/---

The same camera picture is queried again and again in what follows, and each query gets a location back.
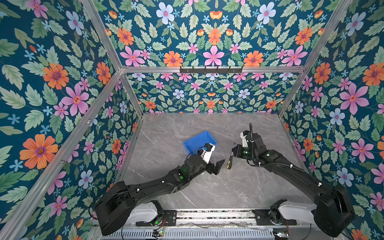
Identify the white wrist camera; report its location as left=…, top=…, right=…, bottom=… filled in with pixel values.
left=240, top=130, right=250, bottom=148
left=198, top=143, right=216, bottom=164

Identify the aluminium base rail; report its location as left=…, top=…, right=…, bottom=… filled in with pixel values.
left=92, top=208, right=343, bottom=230

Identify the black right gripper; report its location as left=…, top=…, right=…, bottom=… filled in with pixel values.
left=230, top=144, right=257, bottom=162

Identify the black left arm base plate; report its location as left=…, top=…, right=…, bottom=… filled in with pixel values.
left=135, top=210, right=178, bottom=227

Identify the black wall hook rack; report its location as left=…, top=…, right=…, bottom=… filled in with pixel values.
left=179, top=66, right=243, bottom=75

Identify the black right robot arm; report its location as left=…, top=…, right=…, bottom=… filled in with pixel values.
left=231, top=129, right=356, bottom=238

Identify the white perforated cable duct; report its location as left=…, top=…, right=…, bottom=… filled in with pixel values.
left=102, top=228, right=275, bottom=240

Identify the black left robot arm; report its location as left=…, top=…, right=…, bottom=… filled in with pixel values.
left=95, top=155, right=225, bottom=236

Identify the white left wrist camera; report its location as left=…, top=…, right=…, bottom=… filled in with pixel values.
left=198, top=143, right=216, bottom=164

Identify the black yellow screwdriver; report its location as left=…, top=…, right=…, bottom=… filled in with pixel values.
left=227, top=143, right=236, bottom=170

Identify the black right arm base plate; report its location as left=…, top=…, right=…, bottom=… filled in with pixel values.
left=252, top=209, right=298, bottom=226

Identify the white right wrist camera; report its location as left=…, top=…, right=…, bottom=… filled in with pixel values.
left=240, top=130, right=250, bottom=148

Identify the blue plastic bin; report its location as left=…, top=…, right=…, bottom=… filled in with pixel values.
left=183, top=131, right=217, bottom=154

\---

**What you have to do**.
Your output should be the lines from the one with "Identify the blue" through the end of the records above, copied exactly.

**Written response**.
Identify the blue plastic bin; report its location as left=…, top=…, right=…, bottom=… filled in with pixel values.
left=183, top=131, right=217, bottom=154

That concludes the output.